# RECORD EXCERPTS
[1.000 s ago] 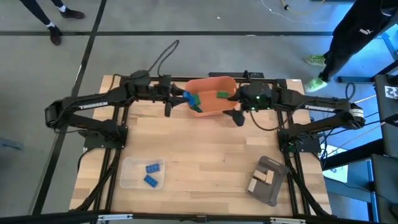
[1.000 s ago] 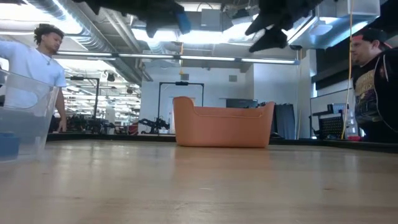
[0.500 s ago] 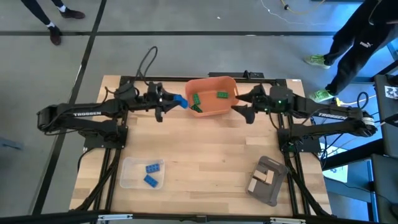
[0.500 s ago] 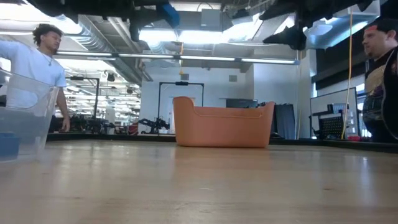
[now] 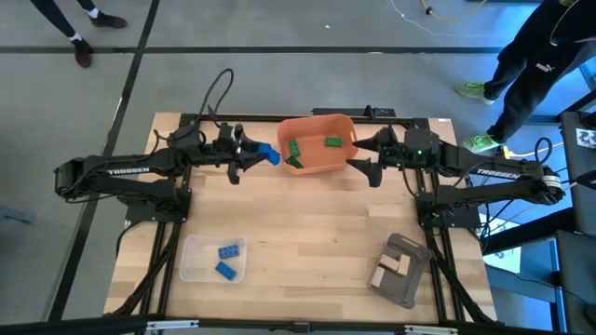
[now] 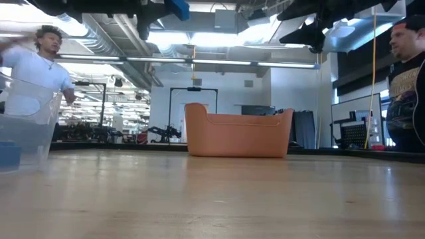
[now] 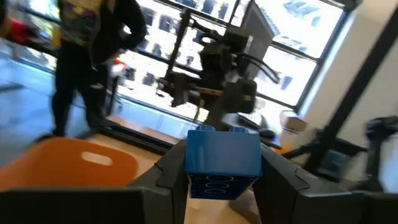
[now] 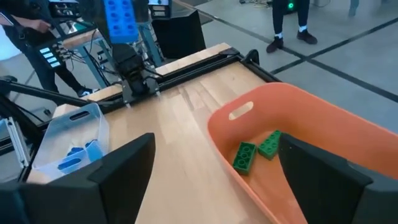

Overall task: Sort & place blocks by color
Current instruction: Put the top blue 8 stud game piece into the white transparent bin

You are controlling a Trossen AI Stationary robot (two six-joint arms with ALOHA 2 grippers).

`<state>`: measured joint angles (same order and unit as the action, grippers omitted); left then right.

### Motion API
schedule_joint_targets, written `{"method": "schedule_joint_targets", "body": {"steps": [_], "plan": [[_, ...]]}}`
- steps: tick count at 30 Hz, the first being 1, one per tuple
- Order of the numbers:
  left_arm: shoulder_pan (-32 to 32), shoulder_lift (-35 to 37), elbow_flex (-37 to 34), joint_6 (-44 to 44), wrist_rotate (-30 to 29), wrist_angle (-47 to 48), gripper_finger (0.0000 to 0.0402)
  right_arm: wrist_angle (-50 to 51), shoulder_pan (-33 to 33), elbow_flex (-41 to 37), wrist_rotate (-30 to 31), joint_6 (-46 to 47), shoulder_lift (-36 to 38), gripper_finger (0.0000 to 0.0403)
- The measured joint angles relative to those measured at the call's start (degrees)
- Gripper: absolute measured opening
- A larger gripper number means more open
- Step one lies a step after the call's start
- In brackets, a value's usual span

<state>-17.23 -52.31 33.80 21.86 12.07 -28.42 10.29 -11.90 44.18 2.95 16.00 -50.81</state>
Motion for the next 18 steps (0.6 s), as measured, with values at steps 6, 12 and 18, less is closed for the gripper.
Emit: {"method": "schedule_joint_targets", "body": {"steps": [6, 12, 18], "plan": [[1.0, 2.5, 2.1, 5.3, 6.2, 9.2, 0.0125, 0.6, 0.0, 0.0, 0.0, -0.1, 0.0, 0.0336], [10.2, 3.5, 13.1, 5.0, 4.6, 43.3, 0.0125, 2.1, 0.0, 0.0, 0.0, -0.1, 0.0, 0.0336], [26.9, 0.9, 21.0, 11.5, -6.0, 67.5, 0.0125, 2.4, 0.0, 0.0, 0.0, -0.2, -0.1, 0.0336]]}}
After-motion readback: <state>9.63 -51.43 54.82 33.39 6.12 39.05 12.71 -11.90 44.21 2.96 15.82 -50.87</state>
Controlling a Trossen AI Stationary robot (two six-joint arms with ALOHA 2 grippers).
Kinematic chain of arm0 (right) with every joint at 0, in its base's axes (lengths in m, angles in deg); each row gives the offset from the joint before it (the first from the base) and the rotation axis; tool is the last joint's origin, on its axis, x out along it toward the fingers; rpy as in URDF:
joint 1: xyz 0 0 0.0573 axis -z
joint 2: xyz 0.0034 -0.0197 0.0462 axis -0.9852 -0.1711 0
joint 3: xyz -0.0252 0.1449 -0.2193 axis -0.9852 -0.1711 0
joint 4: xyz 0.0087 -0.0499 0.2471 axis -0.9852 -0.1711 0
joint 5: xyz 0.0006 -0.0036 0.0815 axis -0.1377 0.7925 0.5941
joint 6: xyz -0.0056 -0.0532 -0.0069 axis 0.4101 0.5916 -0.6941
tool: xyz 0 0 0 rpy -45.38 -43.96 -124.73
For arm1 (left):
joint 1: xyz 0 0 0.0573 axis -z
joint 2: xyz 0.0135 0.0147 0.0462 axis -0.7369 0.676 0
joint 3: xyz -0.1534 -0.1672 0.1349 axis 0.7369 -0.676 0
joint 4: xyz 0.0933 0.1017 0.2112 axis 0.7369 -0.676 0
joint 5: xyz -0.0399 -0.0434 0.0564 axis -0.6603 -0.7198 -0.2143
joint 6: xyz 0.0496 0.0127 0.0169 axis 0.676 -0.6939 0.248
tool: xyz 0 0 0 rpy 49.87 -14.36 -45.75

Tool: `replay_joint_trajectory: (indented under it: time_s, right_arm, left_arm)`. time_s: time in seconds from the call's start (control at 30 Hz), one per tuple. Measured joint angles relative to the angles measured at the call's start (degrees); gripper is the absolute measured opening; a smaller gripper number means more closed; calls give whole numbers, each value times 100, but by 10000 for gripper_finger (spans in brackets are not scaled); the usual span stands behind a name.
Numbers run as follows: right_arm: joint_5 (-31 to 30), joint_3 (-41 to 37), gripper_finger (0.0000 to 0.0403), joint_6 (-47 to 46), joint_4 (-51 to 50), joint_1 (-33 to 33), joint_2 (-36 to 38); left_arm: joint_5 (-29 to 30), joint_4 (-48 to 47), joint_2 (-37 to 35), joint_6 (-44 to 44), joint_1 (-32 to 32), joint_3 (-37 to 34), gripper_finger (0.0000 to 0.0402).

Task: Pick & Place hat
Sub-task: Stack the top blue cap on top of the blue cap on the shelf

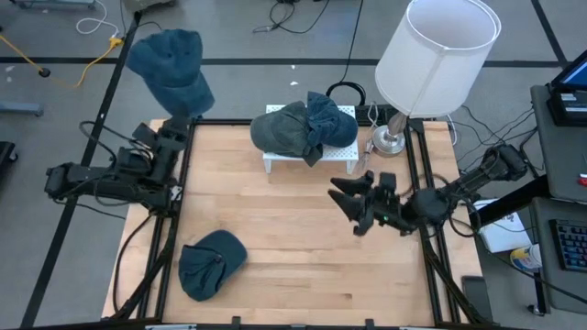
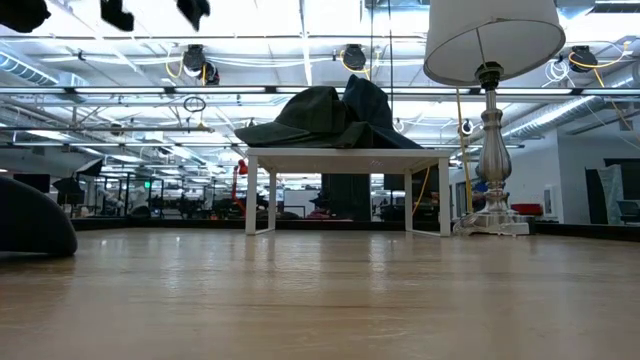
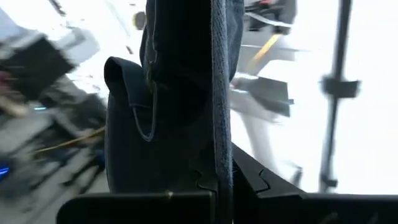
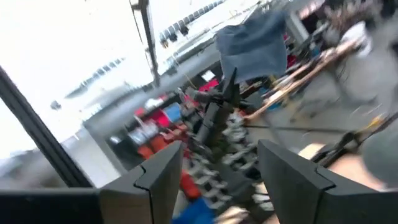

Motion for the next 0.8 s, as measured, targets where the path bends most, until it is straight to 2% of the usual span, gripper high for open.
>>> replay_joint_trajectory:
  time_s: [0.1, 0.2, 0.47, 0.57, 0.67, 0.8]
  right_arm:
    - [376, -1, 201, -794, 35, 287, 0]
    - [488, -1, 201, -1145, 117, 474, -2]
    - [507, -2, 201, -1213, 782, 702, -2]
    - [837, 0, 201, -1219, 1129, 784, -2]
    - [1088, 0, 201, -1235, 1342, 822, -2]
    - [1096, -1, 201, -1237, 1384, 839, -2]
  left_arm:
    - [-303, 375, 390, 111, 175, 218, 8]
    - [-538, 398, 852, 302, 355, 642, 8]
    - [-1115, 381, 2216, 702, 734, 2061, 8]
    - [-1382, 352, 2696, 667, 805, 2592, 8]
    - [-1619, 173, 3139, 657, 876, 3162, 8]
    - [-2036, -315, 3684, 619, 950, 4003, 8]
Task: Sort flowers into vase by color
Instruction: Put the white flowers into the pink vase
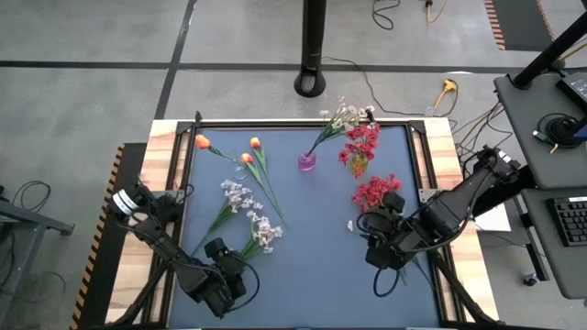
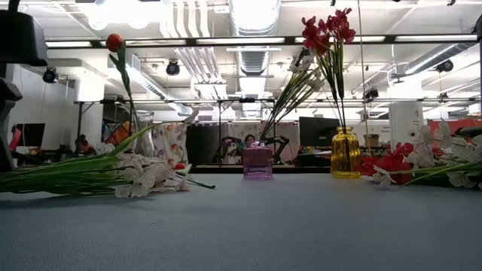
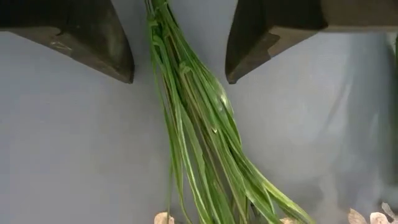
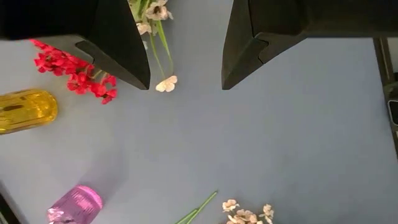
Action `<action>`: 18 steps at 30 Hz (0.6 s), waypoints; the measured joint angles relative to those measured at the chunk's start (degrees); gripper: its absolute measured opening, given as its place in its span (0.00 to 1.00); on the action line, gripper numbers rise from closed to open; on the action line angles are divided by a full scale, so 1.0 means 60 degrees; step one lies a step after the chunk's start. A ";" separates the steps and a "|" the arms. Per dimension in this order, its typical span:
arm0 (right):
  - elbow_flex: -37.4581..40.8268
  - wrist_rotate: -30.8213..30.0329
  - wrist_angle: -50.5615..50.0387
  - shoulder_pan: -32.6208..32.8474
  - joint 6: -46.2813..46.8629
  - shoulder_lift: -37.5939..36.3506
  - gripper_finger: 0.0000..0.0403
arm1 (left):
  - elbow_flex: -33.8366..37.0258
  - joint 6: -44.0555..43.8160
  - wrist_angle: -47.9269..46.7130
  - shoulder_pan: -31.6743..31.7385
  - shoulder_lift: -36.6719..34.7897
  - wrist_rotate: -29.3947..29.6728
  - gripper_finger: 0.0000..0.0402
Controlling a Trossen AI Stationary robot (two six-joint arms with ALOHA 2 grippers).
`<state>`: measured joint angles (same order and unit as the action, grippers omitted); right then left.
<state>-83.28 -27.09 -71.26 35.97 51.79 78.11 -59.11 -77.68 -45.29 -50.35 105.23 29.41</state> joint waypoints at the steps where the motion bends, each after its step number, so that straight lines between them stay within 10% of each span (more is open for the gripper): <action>1: 0.0044 0.0003 0.0042 0.0000 0.0004 0.0004 0.48 | 0.0000 -0.0005 -0.0003 0.0000 0.0019 -0.0010 0.54; 18: 0.0090 0.0083 0.0039 0.0000 -0.0019 0.0261 0.48 | 0.0073 -0.0426 -0.0395 0.0018 0.0073 -0.0157 0.04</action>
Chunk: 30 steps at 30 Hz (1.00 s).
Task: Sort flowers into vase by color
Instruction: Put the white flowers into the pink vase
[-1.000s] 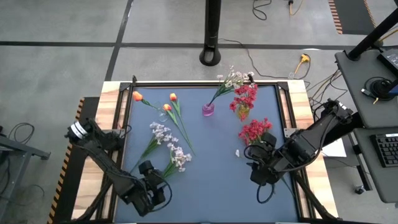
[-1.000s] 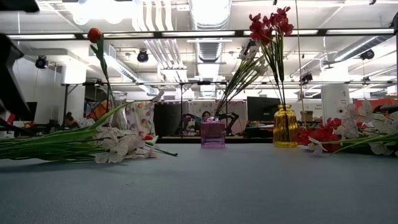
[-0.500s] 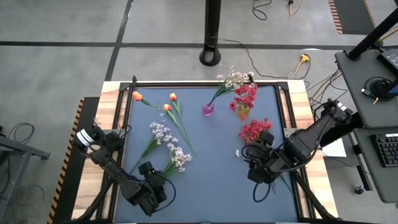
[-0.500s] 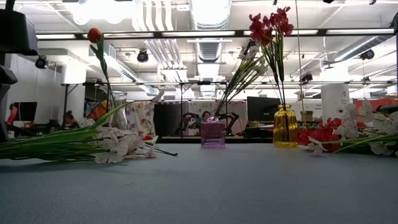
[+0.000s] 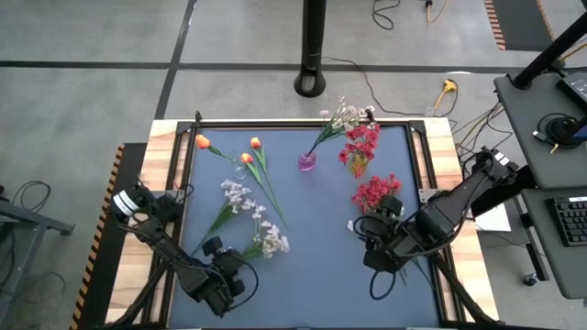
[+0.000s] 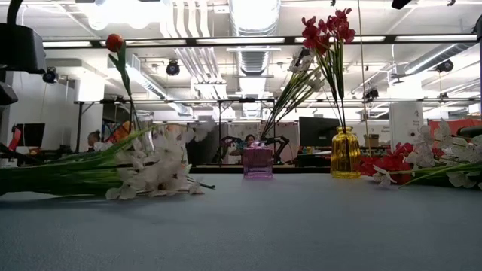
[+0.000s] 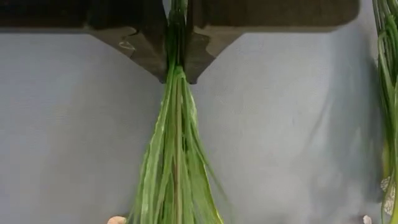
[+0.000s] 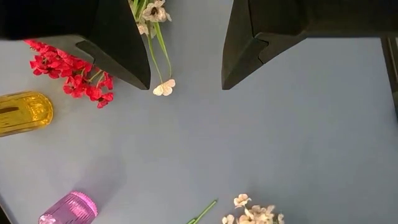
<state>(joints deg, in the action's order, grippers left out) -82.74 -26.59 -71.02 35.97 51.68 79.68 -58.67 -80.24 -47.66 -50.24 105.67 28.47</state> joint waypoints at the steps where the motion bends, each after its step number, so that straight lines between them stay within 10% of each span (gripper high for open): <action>1: 0.0000 0.0000 0.0000 0.0000 -0.0017 0.0000 0.48 | 0.0000 -0.0059 0.0000 0.0000 -0.0004 -0.0001 0.03; 12: 0.0000 -0.0202 0.0060 0.0000 -0.0396 0.0000 0.48 | -0.0516 0.0489 -0.0217 -0.0011 -0.0399 0.0566 0.02; 30: 0.0284 -0.0900 0.1246 0.0160 -0.1753 0.0117 0.48 | -0.3275 0.7505 0.0080 0.0385 -0.1837 0.4518 0.01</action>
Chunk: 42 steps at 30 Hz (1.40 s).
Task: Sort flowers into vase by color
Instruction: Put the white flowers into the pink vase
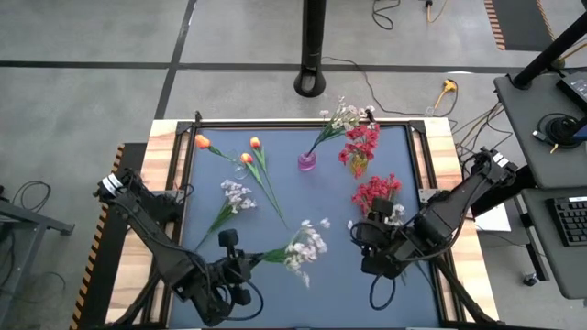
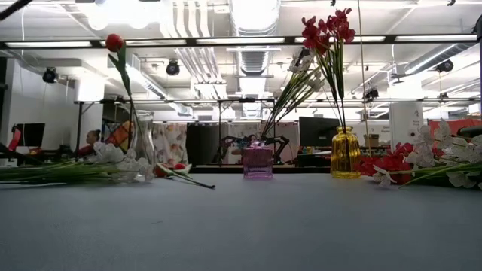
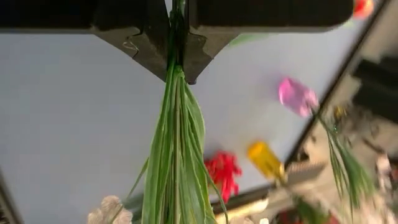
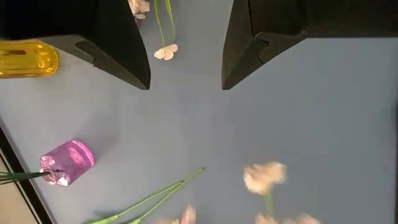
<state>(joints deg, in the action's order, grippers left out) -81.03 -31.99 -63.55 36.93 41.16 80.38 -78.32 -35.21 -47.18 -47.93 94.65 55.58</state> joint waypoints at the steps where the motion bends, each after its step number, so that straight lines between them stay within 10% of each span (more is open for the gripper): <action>1: 0.0073 0.0000 0.0006 -0.0001 0.0027 0.0000 0.48 | -0.0116 0.0512 0.0220 0.0028 -0.0010 0.0007 0.01; 17: 0.0477 -0.0158 0.0397 0.0813 0.0882 0.0025 0.48 | 0.2055 0.7956 0.7786 0.1565 -0.1001 -0.2121 0.01; 29: 0.0972 -0.2149 0.1883 0.1031 -0.0050 0.0072 0.48 | 0.5840 0.8804 1.4629 0.2837 -0.2148 -0.4165 0.01; 42: 0.1168 -0.3185 0.5616 0.0591 -0.3359 0.0073 0.48 | 0.7626 0.8796 1.9176 0.3029 -0.1527 -0.4177 0.01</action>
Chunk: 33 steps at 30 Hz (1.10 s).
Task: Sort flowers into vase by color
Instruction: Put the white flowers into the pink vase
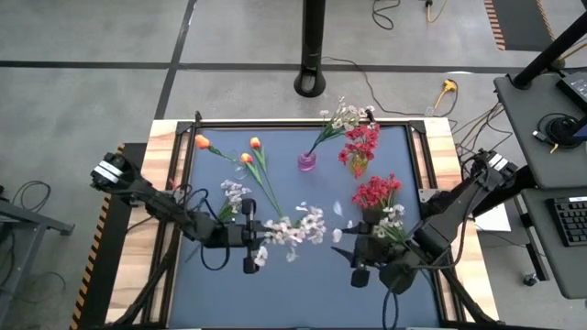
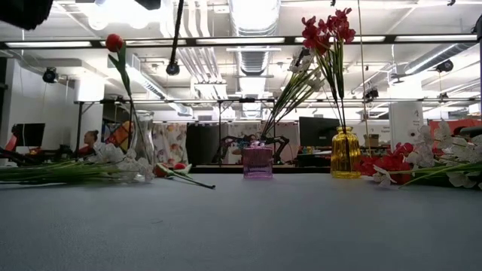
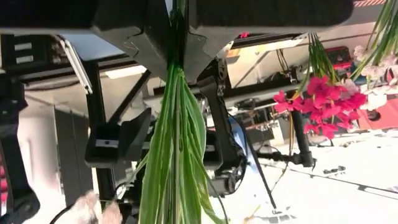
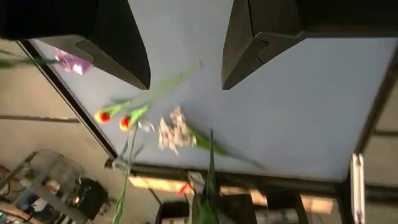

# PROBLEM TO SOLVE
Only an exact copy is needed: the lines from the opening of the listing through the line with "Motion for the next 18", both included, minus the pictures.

# PROBLEM SOLUTION
[1.000 s ago] 
[1.000 s ago] 
[0.500 s ago] 
[0.500 s ago] 
[now] 
[now] 
[now] 
[now] 

Overall task: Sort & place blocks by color
Current instruction: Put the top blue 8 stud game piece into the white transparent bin

You are controlling a Trossen AI Stationary robot (two six-joint arms with ALOHA 2 grippers).

`<state>`: measured joint angles (same order and unit as the action, grippers omitted); left then right.

### Motion API
schedule_joint_targets, written `{"method": "schedule_joint_targets", "body": {"steps": [_], "plan": [[_, ...]]}}`
- steps: tick count at 30 Hz, the first being 1, one per tuple
- Order of the numbers:
  left_arm: shoulder_pan (-32 to 32), shoulder_lift (-35 to 37), elbow_flex (-37 to 34), joint_6 (-44 to 44), wrist_rotate (-30 to 29), wrist_angle (-47 to 48), gripper_finger (0.0000 to 0.0402)
  right_arm: wrist_angle (-50 to 51), shoulder_pan (-33 to 33), elbow_flex (-41 to 37), wrist_rotate (-30 to 31), joint_6 (-46 to 47), shoulder_lift (-36 to 38), gripper_finger (0.0000 to 0.0403)
- The measured joint angles relative to those measured at the call's start (degrees)
- Gripper: absolute measured opening
- A larger gripper number means more open
- Step one lies a step after the call's start
- In brackets, a value's usual span

<state>-17.23 -52.31 33.80 21.86 12.07 -28.42 10.29 -11.90 44.18 2.95 16.00 -50.81</state>
Motion for the next 18 steps (0.6 s), as measured, with values at steps 6, 12 and 18, less is closed for the gripper.

This exercise has been fully answered.